◆ Task directions ◆
The lines to extract run from the first line of the entries through the line that contains "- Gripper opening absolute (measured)"; reproduce exactly those lines and no others.

◆ Exercise material ◆
# # # #

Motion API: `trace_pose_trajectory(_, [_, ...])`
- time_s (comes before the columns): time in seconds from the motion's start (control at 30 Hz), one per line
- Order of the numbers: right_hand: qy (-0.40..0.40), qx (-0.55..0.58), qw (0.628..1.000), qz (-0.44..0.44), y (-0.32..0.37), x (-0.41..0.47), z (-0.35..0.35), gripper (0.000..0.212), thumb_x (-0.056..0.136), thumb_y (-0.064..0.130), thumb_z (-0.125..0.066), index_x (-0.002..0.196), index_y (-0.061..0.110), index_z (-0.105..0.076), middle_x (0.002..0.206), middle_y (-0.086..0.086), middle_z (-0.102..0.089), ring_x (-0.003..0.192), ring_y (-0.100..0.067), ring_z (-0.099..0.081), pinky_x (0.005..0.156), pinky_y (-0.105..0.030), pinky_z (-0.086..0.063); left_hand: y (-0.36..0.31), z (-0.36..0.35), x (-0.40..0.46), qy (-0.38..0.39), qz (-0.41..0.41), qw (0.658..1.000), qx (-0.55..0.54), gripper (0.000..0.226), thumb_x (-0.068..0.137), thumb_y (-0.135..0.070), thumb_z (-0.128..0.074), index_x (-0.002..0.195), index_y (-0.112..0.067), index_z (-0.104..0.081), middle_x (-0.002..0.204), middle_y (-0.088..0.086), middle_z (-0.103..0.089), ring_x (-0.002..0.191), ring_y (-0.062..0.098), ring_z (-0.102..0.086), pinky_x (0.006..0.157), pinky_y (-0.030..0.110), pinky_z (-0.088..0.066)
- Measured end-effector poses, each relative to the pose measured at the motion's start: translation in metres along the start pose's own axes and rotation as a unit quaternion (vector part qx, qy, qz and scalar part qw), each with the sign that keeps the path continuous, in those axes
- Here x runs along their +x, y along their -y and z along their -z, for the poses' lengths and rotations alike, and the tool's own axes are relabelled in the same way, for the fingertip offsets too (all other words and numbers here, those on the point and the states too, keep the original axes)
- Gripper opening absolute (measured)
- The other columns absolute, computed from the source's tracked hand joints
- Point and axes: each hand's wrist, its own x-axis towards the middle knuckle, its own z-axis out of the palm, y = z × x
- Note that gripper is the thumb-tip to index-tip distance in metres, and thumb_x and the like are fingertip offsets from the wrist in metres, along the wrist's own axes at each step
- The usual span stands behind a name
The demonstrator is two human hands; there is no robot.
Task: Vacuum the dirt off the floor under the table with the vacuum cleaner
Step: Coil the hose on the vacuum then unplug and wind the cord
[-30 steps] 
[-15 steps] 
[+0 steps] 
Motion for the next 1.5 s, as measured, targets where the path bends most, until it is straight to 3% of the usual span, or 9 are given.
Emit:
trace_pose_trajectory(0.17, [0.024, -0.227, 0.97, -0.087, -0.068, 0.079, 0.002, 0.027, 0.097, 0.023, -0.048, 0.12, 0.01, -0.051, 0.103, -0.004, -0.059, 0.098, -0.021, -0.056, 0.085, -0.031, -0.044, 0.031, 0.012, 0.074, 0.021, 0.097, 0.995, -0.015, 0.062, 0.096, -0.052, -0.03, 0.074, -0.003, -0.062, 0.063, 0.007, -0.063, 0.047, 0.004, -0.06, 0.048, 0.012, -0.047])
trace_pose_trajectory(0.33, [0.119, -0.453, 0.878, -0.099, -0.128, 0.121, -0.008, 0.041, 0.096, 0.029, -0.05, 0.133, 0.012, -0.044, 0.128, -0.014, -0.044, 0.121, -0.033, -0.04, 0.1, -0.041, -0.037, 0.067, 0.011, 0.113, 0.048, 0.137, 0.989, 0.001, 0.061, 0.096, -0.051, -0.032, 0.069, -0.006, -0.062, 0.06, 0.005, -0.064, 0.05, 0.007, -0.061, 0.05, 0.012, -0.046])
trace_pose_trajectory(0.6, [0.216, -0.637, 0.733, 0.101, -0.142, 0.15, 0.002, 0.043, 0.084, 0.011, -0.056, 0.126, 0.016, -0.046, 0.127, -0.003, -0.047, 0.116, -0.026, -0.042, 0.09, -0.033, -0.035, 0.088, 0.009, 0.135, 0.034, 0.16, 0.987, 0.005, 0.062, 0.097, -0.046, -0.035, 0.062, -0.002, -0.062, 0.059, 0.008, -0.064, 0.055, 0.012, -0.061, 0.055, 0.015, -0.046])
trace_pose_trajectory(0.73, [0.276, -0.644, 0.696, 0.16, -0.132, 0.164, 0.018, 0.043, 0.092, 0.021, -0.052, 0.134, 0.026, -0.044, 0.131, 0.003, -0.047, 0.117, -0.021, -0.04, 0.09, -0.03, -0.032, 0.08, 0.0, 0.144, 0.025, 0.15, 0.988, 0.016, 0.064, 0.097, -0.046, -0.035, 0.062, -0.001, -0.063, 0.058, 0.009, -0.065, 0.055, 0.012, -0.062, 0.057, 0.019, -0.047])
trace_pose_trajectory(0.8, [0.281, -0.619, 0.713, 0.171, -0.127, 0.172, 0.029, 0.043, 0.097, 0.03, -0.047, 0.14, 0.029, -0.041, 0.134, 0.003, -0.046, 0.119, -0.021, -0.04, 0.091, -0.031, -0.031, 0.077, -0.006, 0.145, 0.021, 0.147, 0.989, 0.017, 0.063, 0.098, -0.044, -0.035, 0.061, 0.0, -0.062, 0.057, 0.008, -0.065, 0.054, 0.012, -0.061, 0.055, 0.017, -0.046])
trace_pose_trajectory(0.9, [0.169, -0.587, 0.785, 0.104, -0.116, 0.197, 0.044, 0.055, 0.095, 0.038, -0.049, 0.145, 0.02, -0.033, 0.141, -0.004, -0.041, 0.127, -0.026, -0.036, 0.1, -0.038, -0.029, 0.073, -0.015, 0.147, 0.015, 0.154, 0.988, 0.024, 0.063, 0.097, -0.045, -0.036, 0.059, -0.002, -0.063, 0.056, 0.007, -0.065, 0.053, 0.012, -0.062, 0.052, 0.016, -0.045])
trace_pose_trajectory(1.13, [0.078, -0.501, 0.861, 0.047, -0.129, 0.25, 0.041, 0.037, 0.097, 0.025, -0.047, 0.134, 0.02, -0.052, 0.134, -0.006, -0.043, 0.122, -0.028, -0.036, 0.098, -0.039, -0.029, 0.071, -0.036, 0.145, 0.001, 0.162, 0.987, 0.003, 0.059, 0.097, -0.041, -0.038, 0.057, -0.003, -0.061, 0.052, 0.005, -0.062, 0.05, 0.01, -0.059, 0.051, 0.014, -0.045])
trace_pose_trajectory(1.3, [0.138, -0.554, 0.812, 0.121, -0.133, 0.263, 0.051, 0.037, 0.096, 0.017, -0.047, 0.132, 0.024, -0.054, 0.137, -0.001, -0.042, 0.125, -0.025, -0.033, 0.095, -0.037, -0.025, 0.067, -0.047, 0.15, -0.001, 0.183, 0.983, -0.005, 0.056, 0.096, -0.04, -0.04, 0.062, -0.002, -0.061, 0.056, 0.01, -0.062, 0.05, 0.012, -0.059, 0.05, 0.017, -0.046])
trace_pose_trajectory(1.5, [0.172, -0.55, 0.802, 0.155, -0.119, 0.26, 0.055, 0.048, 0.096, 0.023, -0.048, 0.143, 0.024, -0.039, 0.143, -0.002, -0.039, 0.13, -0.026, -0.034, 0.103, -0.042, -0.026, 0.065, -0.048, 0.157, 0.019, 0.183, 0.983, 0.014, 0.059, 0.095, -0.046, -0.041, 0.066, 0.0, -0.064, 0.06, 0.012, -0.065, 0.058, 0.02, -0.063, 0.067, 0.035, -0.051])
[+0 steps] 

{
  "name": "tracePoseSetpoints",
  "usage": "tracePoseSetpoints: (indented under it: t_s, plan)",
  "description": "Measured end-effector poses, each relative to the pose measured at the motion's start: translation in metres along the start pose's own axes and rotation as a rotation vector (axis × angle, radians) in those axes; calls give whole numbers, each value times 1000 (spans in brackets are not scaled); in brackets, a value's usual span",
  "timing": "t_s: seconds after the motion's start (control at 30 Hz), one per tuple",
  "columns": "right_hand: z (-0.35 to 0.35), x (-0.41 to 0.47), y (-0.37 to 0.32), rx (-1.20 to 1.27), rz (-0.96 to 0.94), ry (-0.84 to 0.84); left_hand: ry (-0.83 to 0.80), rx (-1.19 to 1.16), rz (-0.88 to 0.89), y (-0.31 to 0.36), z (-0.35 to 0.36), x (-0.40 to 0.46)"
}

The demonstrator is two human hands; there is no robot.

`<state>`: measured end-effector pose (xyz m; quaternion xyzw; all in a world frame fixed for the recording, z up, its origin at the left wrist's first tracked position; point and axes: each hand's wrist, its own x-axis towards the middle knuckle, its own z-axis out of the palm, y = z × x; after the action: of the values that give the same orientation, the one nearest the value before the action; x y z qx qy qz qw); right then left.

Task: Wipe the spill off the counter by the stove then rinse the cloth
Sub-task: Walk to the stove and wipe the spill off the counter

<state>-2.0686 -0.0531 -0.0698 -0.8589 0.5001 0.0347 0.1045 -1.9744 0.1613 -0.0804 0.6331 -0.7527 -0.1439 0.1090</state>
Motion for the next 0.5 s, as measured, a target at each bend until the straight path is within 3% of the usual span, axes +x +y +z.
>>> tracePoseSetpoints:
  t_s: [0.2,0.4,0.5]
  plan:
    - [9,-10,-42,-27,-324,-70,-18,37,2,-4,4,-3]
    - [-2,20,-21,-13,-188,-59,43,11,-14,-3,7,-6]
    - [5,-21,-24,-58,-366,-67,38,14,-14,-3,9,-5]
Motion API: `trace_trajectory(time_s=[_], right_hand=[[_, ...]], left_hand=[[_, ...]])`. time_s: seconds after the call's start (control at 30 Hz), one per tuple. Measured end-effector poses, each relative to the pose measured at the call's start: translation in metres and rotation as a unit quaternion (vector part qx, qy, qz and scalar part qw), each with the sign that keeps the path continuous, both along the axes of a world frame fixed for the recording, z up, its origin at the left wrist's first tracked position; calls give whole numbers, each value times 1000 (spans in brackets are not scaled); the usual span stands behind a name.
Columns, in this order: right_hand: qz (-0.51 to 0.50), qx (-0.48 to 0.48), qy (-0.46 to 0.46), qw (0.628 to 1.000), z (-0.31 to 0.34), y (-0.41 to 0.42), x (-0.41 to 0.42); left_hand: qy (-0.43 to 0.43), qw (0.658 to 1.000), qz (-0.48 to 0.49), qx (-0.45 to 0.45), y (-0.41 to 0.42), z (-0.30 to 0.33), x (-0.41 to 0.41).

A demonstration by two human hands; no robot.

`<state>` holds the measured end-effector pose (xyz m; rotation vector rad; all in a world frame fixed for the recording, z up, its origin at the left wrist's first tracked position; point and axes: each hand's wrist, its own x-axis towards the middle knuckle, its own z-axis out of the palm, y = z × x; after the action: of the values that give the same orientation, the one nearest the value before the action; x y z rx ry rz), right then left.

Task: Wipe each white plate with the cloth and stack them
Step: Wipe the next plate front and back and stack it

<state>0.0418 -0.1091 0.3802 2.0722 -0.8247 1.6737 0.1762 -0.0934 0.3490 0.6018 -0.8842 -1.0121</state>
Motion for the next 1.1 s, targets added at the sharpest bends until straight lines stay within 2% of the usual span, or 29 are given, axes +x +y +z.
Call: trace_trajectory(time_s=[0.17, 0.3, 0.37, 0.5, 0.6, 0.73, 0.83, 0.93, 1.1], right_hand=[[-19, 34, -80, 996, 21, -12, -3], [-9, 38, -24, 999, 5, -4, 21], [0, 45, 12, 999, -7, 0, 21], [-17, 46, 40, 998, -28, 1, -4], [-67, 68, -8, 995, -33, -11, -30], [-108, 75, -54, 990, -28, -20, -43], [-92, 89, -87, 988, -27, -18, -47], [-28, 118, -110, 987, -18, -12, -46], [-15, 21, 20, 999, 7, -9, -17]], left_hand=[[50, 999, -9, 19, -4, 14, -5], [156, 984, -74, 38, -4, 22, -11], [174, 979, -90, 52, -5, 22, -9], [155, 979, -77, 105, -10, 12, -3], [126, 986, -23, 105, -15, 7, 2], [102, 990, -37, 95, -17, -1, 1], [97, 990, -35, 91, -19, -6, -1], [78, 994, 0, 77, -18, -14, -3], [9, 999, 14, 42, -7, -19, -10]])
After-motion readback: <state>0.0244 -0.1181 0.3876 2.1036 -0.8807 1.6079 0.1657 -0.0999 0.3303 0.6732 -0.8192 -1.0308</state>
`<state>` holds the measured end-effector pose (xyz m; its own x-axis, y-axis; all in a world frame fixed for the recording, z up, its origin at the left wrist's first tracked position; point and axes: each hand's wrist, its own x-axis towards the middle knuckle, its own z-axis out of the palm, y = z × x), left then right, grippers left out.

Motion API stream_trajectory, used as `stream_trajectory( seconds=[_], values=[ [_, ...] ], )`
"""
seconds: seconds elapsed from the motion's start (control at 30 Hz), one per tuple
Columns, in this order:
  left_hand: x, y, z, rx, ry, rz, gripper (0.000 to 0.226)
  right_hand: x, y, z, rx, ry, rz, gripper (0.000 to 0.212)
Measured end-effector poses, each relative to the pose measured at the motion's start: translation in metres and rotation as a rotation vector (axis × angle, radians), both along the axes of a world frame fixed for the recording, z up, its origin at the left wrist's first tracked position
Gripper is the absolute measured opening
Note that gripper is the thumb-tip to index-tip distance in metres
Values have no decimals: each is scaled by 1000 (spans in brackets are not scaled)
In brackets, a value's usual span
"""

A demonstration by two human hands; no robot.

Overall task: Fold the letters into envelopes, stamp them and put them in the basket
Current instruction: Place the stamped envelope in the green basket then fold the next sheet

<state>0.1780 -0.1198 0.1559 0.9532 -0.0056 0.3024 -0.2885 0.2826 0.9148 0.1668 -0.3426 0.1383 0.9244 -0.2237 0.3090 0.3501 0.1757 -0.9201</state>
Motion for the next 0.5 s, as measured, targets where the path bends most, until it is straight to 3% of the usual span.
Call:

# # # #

◆ Task answer ◆
Motion API: `trace_pose_trajectory(_, [_, ...])`
- time_s (comes before the columns): time in seconds from the motion's start (control at 30 Hz), one per line
- Order of the numbers: right_hand: qy (-0.40..0.40), qx (-0.55..0.58), qw (0.628..1.000), qz (-0.44..0.44), y (-0.32..0.37), x (-0.41..0.47), z (-0.35..0.35), gripper (0.000..0.212), thumb_x (-0.056..0.136), thumb_y (-0.064..0.130), thumb_z (-0.125..0.066), index_x (-0.002..0.196), index_y (-0.061..0.110), index_z (-0.105..0.076), middle_x (0.002..0.206), middle_y (-0.086..0.086), middle_z (-0.102..0.089), ring_x (-0.003..0.192), ring_y (-0.100..0.067), ring_z (-0.099..0.081), pinky_x (0.005..0.156), pinky_y (-0.105..0.030), pinky_z (-0.086..0.063); left_hand: y (-0.36..0.31), z (-0.36..0.35), x (-0.40..0.46), qy (-0.38..0.39), qz (-0.41..0.41), qw (0.658..1.000), qx (-0.55..0.54), gripper (0.000..0.226), thumb_x (-0.068..0.137), thumb_y (-0.135..0.070), thumb_z (-0.128..0.074), index_x (-0.002..0.195), index_y (-0.112..0.067), index_z (-0.104..0.081), middle_x (-0.002..0.204), middle_y (-0.088..0.086), middle_z (-0.103..0.089), ring_x (-0.002..0.191), ring_y (-0.062..0.098), ring_z (-0.102..0.086), pinky_x (0.006..0.157), pinky_y (-0.030..0.110), pinky_z (-0.088..0.066)
- Measured end-effector poses, each relative to the pose measured at the motion's start: translation in metres along the start pose's own axes and rotation as a unit quaternion (vector part qx, qy, qz and scalar part qw), each with the sign that keeps the path continuous, in those axes
- Here x runs along their +x, y along their -y and z along their -z, for the poses' lengths and rotations alike, and the tool's own axes are relabelled in the same way, for the fingertip offsets too (all other words and numbers here, those on the point and the states too, keep the original axes)
- Gripper opening absolute (measured)

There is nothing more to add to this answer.